Look below for the line containing "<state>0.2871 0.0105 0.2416"; from there through the line containing "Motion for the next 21", both lines included, please set down each line exactly and nothing else.

*** RECORDS SUPPLIED ***

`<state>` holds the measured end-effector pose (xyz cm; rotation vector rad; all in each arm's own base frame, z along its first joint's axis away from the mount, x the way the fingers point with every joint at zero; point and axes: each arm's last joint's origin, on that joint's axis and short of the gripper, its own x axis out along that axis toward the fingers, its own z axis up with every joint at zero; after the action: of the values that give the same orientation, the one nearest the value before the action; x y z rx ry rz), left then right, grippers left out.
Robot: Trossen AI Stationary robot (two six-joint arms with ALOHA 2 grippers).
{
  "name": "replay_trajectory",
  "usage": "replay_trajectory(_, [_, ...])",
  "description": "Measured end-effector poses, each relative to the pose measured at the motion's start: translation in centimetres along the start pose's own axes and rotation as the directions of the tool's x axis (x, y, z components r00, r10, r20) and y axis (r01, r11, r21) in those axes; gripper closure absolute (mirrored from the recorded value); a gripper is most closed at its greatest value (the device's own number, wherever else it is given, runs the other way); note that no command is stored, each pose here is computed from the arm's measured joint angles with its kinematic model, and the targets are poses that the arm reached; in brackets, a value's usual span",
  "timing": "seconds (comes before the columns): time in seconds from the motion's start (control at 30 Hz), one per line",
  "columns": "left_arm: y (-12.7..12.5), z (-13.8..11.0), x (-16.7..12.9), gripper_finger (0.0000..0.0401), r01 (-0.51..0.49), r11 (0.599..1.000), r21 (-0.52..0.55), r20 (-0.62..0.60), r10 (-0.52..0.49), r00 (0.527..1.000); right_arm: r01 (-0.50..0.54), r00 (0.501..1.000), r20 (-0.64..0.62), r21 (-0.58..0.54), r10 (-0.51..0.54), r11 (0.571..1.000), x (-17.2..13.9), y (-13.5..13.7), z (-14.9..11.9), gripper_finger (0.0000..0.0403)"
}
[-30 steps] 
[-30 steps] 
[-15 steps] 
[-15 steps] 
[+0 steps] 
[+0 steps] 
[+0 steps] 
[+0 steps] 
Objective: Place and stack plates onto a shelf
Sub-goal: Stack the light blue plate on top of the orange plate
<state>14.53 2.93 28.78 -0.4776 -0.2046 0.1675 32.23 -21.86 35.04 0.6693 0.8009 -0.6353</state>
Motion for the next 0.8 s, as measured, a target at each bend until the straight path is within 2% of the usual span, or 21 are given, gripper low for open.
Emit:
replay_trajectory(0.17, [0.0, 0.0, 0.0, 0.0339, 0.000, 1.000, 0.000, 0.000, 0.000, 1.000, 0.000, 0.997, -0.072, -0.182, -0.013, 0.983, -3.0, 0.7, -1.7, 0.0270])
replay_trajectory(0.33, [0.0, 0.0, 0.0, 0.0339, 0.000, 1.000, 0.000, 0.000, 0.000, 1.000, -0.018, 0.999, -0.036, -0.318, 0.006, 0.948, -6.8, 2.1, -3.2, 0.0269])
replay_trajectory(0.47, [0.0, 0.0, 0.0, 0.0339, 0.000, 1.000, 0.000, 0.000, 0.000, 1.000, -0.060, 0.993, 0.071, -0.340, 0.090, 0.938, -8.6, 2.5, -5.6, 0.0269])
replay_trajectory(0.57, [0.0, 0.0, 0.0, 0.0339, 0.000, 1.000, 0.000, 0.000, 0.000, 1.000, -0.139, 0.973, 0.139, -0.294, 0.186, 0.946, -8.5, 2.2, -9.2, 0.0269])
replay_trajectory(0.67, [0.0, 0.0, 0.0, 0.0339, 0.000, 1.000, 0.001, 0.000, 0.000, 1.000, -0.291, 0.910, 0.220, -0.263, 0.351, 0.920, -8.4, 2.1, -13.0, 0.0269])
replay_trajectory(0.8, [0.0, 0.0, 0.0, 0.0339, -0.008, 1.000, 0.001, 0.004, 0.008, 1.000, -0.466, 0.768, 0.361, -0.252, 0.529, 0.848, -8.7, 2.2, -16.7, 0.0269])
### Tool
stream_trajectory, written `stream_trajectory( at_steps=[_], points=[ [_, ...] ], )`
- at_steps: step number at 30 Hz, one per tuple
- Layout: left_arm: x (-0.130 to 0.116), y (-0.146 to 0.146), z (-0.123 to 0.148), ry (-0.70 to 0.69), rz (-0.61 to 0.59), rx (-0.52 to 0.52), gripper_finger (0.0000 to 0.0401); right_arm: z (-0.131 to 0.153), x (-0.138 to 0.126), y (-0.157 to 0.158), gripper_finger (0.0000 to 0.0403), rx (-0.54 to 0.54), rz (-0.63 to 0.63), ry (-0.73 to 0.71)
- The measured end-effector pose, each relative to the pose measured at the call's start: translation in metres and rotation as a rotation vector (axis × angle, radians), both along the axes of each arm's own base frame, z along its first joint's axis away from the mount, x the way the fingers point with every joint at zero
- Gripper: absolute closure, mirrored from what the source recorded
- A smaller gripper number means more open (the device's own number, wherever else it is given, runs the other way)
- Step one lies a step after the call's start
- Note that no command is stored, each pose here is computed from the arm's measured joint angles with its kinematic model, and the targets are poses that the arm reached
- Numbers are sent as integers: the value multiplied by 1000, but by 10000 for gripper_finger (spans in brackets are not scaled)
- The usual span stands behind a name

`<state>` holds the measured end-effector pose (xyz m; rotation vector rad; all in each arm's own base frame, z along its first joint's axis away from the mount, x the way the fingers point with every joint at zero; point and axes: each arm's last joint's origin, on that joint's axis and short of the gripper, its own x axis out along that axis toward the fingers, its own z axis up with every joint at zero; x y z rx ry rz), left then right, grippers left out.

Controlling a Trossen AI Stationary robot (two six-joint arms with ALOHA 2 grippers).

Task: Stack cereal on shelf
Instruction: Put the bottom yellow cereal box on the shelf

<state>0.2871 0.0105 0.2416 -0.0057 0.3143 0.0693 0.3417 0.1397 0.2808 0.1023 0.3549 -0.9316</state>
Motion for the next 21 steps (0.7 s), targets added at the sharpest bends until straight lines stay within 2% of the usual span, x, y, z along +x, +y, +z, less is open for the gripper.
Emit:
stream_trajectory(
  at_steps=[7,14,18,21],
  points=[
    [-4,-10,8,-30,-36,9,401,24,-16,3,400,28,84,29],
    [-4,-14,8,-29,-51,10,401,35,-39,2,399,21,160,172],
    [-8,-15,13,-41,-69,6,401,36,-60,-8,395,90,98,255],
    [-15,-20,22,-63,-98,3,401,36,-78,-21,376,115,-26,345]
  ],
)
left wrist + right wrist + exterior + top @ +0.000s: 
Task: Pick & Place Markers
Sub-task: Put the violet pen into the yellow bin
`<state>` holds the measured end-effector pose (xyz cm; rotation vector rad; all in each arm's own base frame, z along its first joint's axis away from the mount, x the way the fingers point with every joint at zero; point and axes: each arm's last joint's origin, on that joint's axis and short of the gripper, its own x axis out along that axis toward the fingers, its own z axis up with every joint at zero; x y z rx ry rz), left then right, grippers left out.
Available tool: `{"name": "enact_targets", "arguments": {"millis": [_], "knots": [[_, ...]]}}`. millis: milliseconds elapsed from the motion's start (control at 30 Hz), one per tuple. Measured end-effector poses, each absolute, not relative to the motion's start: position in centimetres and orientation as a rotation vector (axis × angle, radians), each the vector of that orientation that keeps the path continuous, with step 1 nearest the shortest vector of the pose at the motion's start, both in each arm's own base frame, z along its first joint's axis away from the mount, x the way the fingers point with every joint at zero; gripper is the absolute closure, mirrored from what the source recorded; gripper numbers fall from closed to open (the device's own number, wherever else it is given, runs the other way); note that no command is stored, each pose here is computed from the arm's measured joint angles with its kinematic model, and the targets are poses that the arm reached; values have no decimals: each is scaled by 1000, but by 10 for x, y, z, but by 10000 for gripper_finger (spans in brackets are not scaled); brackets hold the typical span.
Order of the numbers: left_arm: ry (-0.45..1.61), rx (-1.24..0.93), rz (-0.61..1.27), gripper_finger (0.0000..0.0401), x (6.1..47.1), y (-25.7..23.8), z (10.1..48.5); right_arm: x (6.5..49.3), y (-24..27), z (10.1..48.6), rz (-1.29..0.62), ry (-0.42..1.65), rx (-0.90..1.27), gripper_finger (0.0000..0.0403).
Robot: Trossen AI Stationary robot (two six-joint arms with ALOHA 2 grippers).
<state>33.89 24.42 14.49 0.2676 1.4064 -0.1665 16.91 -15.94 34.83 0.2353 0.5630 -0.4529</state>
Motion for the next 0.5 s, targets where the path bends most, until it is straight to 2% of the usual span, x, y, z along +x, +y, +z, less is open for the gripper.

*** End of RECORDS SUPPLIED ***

ANSWER SPACE:
<state>0.2871 0.0105 0.2416 -0.0057 0.3143 0.0693 0.3417 0.1397 0.2808 0.1023 0.3549 -0.9316</state>
Motion for the next 21 steps (0.7 s), targets added at the sharpest bends until straight lines stay within 2% of the usual span, x, y, z along +x, +y, +z, less is open for the gripper.

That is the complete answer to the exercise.